=== Begin Enclosure ===

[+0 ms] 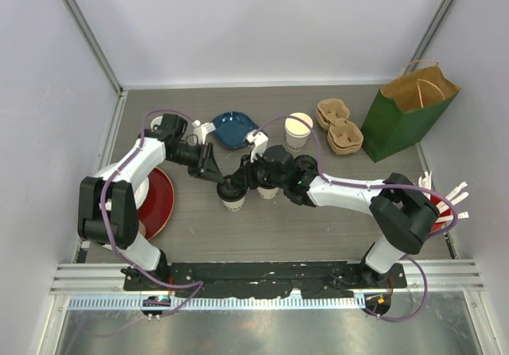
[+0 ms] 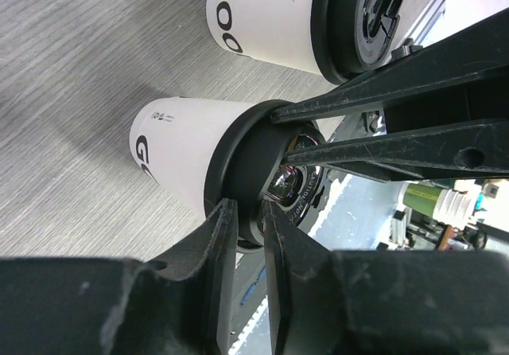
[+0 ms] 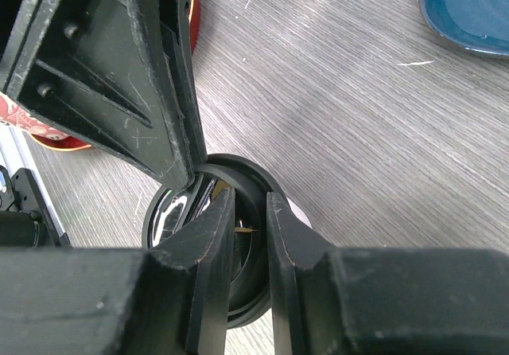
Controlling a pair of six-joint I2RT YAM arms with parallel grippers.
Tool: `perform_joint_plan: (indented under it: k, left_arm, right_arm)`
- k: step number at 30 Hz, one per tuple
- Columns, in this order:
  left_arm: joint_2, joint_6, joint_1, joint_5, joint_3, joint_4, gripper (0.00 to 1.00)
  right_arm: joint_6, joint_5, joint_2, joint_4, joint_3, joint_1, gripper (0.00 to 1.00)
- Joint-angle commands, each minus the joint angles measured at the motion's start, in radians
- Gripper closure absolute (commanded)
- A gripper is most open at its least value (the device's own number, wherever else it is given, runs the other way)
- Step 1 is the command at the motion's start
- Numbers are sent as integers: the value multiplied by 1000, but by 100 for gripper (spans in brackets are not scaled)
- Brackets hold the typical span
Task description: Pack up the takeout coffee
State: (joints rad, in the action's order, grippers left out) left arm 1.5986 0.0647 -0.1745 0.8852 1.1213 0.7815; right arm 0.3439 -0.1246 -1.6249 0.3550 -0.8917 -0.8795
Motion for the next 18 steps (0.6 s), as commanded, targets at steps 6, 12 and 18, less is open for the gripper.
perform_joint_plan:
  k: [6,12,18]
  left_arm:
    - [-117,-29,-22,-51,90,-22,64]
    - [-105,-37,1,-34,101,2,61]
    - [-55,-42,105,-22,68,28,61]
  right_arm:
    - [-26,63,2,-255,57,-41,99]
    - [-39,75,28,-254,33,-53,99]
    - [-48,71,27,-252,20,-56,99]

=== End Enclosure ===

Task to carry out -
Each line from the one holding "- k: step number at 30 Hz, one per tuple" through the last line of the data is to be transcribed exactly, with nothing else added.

Answer box -
- k: step number at 30 Hz, one per tuple
- Columns, in this order:
  left_arm: joint_2, joint_6, joint_1, joint_5, joint_3, joint_4, gripper (0.00 to 1.00)
  right_arm: joint_6, joint_5, joint_2, joint_4, joint_3, joint_1, gripper (0.00 to 1.00)
- Joint-angle commands, each minus the joint angles measured at the motion's start, in radians
- Gripper closure absolute (commanded)
- A gripper is most open at its least value (the device's own number, wherever else it is given, runs the other way)
- Step 1 is the command at the motion's start
- Numbers are sent as integers: the value multiplied by 1000, but by 100 for gripper (spans in brackets are not scaled)
- Brackets hold the typical span
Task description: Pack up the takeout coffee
State: (joints rad, in the action's order, grippers left out) left arm 1.5986 0.0647 -0.1745 0.8852 1.1213 0.7815; right arm 0.3439 -0.1246 -1.6249 0.3550 -0.8917 -0.8795
Motion for the next 18 steps (0.6 s), as commanded, targets at steps 6, 12 and 18, less is open for the gripper.
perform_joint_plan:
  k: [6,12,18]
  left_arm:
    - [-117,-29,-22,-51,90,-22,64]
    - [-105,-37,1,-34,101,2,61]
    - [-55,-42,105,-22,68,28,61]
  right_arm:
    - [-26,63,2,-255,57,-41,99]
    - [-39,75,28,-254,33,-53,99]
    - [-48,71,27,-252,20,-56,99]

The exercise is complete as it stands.